> _TO DO_
Print the entire listing below word for word, excluding its pictures.

[Start of Attachment]

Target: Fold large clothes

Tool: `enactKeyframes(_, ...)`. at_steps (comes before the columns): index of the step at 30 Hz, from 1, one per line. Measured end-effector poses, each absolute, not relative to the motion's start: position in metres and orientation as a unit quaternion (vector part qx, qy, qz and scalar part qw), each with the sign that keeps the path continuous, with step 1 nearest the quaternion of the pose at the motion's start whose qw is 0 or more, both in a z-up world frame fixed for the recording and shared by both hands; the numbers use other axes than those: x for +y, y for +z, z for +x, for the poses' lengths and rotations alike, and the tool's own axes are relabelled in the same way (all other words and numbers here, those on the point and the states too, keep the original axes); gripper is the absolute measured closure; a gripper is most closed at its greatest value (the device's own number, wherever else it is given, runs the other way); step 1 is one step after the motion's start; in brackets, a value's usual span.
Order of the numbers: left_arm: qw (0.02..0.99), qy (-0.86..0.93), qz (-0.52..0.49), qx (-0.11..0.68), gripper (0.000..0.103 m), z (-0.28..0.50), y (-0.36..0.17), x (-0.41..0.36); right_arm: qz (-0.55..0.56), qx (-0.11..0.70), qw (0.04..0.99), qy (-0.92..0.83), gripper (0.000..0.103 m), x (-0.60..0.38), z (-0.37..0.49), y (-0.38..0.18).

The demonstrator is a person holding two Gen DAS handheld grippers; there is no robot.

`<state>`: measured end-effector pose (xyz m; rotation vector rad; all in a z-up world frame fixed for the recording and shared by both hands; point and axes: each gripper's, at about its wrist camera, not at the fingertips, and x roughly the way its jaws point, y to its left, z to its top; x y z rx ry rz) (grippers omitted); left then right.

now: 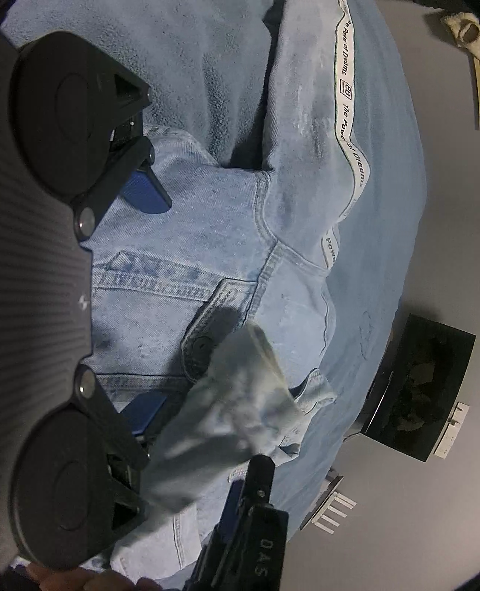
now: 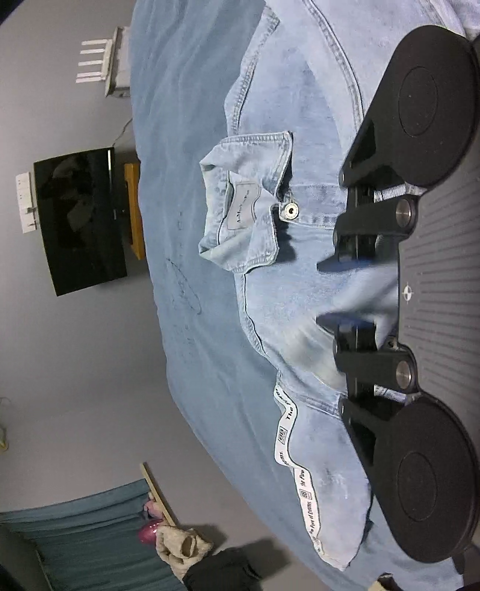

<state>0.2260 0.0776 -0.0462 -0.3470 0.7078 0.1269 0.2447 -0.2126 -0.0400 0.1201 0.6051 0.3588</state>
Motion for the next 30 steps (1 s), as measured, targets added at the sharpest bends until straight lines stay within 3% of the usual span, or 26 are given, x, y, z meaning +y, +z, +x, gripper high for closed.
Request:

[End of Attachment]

> _WRITTEN ANSWER_
Target: Fold large clothes

Tool: `enactKeyframes(_, ...)`. at_steps (comes before the columns): index of the step at 30 Hz, from 1, one per line. Measured end-effector poses, each absolute, not relative to the motion's start: position in metres and orientation as a unit quaternion (vector part qx, qy, qz and scalar part qw), each with the sign that keeps the path continuous, with step 1 nearest the quaternion of the pose at the motion's start whose qw is 0 or more, both in a z-up world frame fixed for the recording and shared by both hands; the numbers use other axes than those: x for +y, y for +z, z for +x, for the poses' lengths and rotations alike, and the tool's own axes are relabelled in the same way (all other words and numbers here, those on the point and the states too, keep the original axes); gripper is the absolute measured closure; a gripper is most closed at its greatest value (the device's own number, wherever else it is given, runs the other way); step 1 is one step after the motion's start; in brackets, a value's usual span.
Order of the numbers: left_arm: qw (0.02..0.99), qy (-0.86..0.93), qz (-0.52..0.49), qx (-0.11..0.68), gripper (0.000..0.103 m), z (-0.28..0.50), y (-0.36..0.17), x (-0.41..0.36); right_arm: qz (-0.55..0.56), qx (-0.11..0.70), qw (0.04..0.99), qy (-0.92..0.83), gripper (0.000..0.103 m), x (-0.60..0.38), z (-0.37..0.49), y (-0.38..0.18).

The demonstrator is a person holding two Gen DAS handheld grippers; there is no robot.

`<state>`: measured end-effector pose (xyz m; rotation vector rad; all in a z-up world frame fixed for the recording and shared by both hands; point and axes: each gripper's, at about its wrist camera, not at the fingertips, and x roughly the way its jaws point, y to its left, z to its top; x y z rx ry rz) (grippers omitted); left then right.

now: 
now: 

<state>0.2260 0.0776 -0.0462 -0.3470 0.7078 0.1269 0.2447 -0.2126 -0.0400 0.1201 0.6051 0.3588</state>
Motion for the next 30 steps (1 s), as measured, targets added at the sharpest bends until straight lines stay within 3% of the usual span, or 26 are given, x, y, z meaning +y, +z, +x, gripper high for closed.
Request:

No further work remains on this exercise.